Thanks Taylor. There are a few intertwined thoughts. A fear of hurting other people. A self-loathing for having these thoughts. A fear that the Lord won't preserve this person and consequently that they might act out on these thoughts. Fear of having more of these thoughts. Fear of having more of these thoughts is often actually a trigger for more thoughts, so the cycle is pretty cyclical.


----------



## MLCOPE2 (Jul 2, 2010)

An increase of fear is evidence of a lack of love. 1 John 4:18 tells us that perfect love casts out fear and that there is no fear in love. We don't often think of love as the opposite of fear but it is. Love seeks the good of others while fear is concerned with evil happening upon oneself. Putting off fear and putting on love may take several different forms but loving is something that we are commanded. The summation of the law is love God and love your neighbor, we are also to love our enemies and our spouses. And we know that we can accomplish this task because God loved us first and enables us to love others (1 John 4:19). This is by no means an exhaustive answer and will not be accomplished overnight but the scriptures are clear that love is greater than fear.


----------



## itsreed (Jul 2, 2010)

Doesn't quite sound like OCD? Are there any compulsive behaviors present?

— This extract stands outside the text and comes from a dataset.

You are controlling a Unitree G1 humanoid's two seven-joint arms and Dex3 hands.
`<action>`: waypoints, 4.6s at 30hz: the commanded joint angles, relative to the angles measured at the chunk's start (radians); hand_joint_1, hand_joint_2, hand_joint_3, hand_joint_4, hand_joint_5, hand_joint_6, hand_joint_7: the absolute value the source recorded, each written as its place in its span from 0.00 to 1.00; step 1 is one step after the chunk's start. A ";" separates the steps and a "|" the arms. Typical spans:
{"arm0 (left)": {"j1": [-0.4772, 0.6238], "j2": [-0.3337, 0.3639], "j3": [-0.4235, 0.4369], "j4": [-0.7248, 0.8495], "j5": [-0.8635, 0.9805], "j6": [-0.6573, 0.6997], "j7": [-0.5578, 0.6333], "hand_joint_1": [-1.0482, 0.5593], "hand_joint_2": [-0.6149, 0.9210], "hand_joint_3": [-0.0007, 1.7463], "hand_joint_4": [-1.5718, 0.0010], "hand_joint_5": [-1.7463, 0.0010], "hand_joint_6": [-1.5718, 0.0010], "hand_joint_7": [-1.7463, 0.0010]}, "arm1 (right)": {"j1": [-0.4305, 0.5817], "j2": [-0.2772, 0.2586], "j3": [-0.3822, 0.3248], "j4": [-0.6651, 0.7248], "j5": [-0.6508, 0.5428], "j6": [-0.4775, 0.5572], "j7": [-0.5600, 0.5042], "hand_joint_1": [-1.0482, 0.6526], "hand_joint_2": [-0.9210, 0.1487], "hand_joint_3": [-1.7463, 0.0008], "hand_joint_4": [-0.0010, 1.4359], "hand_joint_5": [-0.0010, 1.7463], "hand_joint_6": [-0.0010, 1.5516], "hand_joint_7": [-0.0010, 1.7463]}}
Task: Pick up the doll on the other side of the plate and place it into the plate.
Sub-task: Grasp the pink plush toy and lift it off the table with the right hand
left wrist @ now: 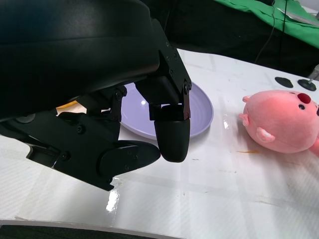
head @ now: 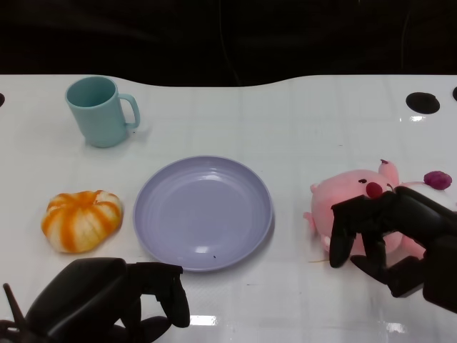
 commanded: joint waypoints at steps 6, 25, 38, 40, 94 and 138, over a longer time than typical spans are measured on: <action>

CCEF.org has a good booklet worth getting (OCD is in the title). Beyond that your friend needs to study the gospel, deeply. BOoks by Jerry Bridges, or a number of World Harvest studies would be good and easy ones for you to work through with your friend.

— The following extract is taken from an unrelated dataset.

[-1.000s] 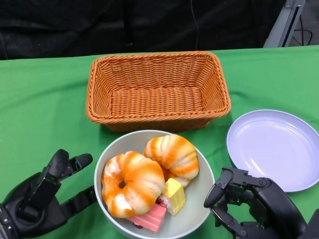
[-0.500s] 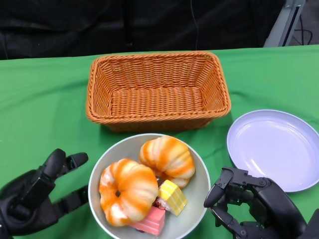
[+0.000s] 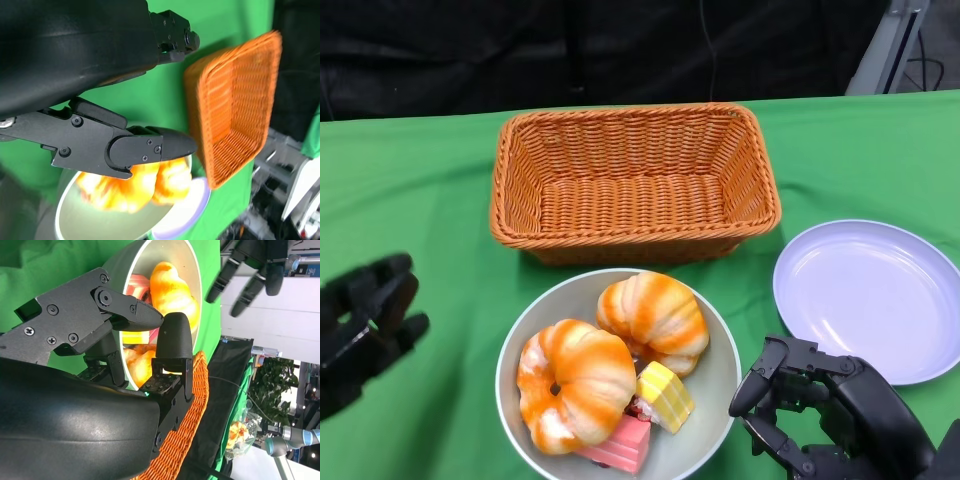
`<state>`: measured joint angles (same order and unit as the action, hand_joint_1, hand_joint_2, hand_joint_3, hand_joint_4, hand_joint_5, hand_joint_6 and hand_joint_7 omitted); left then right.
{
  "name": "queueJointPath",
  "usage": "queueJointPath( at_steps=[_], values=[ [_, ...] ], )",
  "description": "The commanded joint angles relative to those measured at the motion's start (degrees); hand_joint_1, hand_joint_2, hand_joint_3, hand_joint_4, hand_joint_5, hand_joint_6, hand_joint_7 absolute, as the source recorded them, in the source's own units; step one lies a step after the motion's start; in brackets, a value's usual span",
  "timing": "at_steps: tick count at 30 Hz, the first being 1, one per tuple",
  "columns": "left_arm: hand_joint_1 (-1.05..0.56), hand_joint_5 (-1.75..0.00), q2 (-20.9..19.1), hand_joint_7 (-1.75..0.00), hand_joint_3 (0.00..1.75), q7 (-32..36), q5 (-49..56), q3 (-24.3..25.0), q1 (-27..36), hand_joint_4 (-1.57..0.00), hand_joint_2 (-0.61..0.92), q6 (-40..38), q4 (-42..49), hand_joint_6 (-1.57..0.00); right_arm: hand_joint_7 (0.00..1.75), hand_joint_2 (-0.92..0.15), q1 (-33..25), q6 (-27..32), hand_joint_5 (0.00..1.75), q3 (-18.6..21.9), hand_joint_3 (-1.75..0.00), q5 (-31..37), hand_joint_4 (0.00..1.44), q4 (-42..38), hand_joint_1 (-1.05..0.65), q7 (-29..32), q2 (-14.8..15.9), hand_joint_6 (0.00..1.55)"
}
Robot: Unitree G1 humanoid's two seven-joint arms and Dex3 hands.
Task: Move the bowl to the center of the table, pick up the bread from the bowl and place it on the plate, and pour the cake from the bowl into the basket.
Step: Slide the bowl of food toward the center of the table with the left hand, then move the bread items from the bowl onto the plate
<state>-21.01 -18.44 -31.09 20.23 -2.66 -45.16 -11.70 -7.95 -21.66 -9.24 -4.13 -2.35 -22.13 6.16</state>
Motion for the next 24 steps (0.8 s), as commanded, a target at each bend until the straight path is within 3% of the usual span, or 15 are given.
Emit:
queueJointPath(
  at_steps=[1, 9, 11, 13, 14, 15, 16, 18, 20, 24],
  values=[
    [-0.48, -0.18, 2.83, -0.13, 0.27, 1.41, 4.89, 0.41, 2.27, -0.37, 0.92, 12.51, 2.13, -0.32, 1.33, -0.63, 0.12, -0.76, 1.61, 0.71, -0.84, -0.74, 0.72, -0.61, -0.15, -0.16, 0.51, 0.69],
    [-0.35, -0.30, 6.91, -0.18, 0.19, -3.63, 7.49, 0.90, 1.79, -0.64, 0.92, 35.43, 16.70, -0.62, 1.31, -0.63, -0.08, -0.96, 1.60, 1.43, -0.82, -0.63, 0.72, -1.06, -0.17, -0.14, 1.17, 0.69],
    [-0.20, -0.38, 8.23, -0.24, 0.21, -3.74, 8.91, 1.02, 1.20, -0.80, 0.92, 43.10, 21.40, -0.80, 1.28, -0.63, -0.26, -0.13, 1.57, 1.79, -0.80, -1.11, 0.72, -0.69, -0.17, -0.24, 1.41, 0.70],
    [-0.16, -0.41, 8.85, -0.24, 0.23, -3.80, 10.48, 0.90, 0.31, -0.84, 0.92, 49.96, 25.94, -0.85, 1.27, -0.63, -0.40, 0.27, 1.56, 2.21, -0.79, -1.69, 0.72, -0.46, -0.18, -0.57, 1.66, 0.71],
    [-0.10, -0.55, 8.97, -0.29, 0.32, -3.75, 11.82, 0.73, -0.38, -0.88, 0.91, 54.65, 28.93, -0.94, 1.26, -0.63, -0.48, 0.34, 1.56, 2.55, -0.78, -1.97, 0.72, -0.37, -0.17, -0.74, 1.87, 0.71],
    [-0.05, -0.83, 9.09, -0.40, 0.47, -3.64, 12.99, 0.53, -0.97, -0.85, 0.87, 58.64, 31.41, -1.00, 1.24, -0.63, -0.54, 0.29, 1.55, 2.89, -0.76, -2.20, 0.72, -0.33, -0.18, -0.95, 2.06, 0.72],
    [-0.03, -0.96, 9.12, -0.48, 0.58, -3.61, 13.71, 0.38, -1.44, -0.83, 0.83, 61.52, 33.31, -1.01, 1.24, -0.63, -0.57, 0.24, 1.54, 3.11, -0.76, -2.32, 0.72, -0.32, -0.18, -1.09, 2.17, 0.72],
    [-0.02, -1.07, 8.85, -0.59, 0.71, -3.85, 14.74, -0.12, -2.21, -0.81, 0.78, 65.54, 36.23, -0.99, 1.23, -0.63, -0.49, -0.92, 1.53, 3.57, -0.75, -2.18, 0.72, -0.64, -0.19, -1.23, 2.51, 0.72],
    [-0.04, -1.28, 8.48, -0.86, 0.76, -4.10, 15.54, -0.67, -2.85, -0.79, 0.74, 68.72, 38.67, -0.91, 1.18, -0.62, -0.37, -2.30, 1.45, 4.03, -0.75, -1.93, 0.73, -1.06, -0.17, -1.31, 2.85, 0.72],
    [-0.03, -1.40, 8.39, -1.05, 0.81, -3.67, 17.79, -2.22, -3.50, -0.79, 0.71, 73.08, 41.26, -0.86, 1.03, -0.61, -1.10, -2.50, 1.32, 5.35, -0.75, -1.90, 0.69, 1.76, -0.11, -1.99, 4.88, 0.70]
  ],
)
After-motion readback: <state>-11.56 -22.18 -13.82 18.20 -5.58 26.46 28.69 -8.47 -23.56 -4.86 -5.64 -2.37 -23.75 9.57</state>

(Full disclosure - I have noticeable OCD symptoms, controlled by the grace and mercy of Christ. Studying the gospel is the means God will use to free your friend.)


----------



## py3ak (Jul 2, 2010)

My wife has done some research into this. Here are her recommendations.

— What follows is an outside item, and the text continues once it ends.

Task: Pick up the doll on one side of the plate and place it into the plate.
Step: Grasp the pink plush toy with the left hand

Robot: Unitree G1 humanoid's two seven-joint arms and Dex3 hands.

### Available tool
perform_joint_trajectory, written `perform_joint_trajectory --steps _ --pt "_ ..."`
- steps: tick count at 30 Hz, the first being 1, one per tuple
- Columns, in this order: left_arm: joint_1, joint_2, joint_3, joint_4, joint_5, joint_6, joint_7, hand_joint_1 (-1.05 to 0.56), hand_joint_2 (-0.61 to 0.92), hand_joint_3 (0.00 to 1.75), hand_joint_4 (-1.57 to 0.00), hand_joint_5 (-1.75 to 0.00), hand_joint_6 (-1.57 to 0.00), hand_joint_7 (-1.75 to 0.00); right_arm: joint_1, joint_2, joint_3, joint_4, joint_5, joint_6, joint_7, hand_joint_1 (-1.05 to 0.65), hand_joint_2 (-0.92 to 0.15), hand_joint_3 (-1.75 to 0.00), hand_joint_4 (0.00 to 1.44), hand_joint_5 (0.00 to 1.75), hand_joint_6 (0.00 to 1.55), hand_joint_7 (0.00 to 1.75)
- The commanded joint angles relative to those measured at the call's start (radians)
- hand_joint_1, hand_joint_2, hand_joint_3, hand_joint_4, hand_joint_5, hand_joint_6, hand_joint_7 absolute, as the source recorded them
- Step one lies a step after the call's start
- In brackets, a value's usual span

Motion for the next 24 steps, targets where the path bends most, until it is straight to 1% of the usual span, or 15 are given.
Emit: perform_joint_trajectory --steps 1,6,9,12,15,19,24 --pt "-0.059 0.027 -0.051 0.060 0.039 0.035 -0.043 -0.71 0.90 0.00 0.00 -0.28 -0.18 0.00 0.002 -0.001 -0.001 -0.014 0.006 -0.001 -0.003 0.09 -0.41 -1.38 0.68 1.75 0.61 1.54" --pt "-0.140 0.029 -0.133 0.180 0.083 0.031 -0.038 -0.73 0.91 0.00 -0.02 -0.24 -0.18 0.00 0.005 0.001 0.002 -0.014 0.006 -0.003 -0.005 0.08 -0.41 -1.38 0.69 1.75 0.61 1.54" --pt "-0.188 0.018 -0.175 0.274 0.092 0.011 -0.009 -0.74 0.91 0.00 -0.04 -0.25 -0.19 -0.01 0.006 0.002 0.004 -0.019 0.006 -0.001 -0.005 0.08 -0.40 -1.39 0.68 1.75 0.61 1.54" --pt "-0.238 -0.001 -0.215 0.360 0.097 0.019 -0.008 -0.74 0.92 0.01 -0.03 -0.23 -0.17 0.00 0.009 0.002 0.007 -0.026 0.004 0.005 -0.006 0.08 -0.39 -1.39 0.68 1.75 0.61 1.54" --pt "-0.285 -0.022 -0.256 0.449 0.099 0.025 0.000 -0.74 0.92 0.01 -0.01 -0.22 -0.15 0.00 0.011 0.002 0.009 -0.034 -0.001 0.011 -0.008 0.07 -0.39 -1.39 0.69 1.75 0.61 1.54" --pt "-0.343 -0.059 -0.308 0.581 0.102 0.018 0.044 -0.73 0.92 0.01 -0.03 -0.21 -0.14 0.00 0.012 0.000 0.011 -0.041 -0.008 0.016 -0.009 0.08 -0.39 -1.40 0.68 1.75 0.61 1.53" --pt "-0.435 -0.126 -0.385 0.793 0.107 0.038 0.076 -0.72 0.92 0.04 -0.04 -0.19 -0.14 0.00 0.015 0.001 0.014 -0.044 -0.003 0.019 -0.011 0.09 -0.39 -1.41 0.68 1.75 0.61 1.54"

> I have some loved ones who struggle with this, and in the form you describe above (which can be extremely tormenting for a Christian) so it's a special interest of mine. A good book on OCD by a Christian psychiatrist is Tormenting Thoughts and Secret Rituals by Ian Osborn. Of course one must always read with discernment, but read discerningly it is a very good book not only for those suffering from but those wishing to better understand the disorder.
> 
> There is a physical and often hereditary brain malfunction involved, which is why therapy (Behavioural Modification Therapy -- basically a method of very practical wisdom about how to learn to ignore the 'noise' this disorder is constantly making -- non Freudian etc.) and sometimes medication is in order. If there is a 'reality complication' (the person cannot distinguish between what has and has not occurred) or health issues, like an adrenal problem which plays into the OCD but which is itself worsened by confronting fears, etc., the problem is obviously more complicated. But behavioural modification has a very good success rate with this disorder in general. In my limited experience, the tendency of counselling both secular and spiritual is to seize on the temptation the person himself is fixating on and try to address that -- which is almost bound to make things much worse and cause the person to despair; and which is why there needs to be a better understanding of real brain disorders among Christians. What the person most needs help learning to address spiritually is their fear of falling; and practically, to simply ignore the temptation.
> 
> ...



I would add that associates of sufferers from OCD, chronic depression, etc., would benefit from reading _Trouble of Mind and the Disease of Melancholy_ by Timothy Rogers, and that the part of the matter that stems from misunderstandings about justification and sanctification would probably be well addressed by Walter Marshall's _Gospel Mystery of Sanctification_.


----------



## Glenn Ferrell (Jul 2, 2010)

OCD is often a matter of a short circuit like condition in the brain, compelling a person to repeatedly perform the same activity, though these are not pleasurable, and are perhaps harmful. 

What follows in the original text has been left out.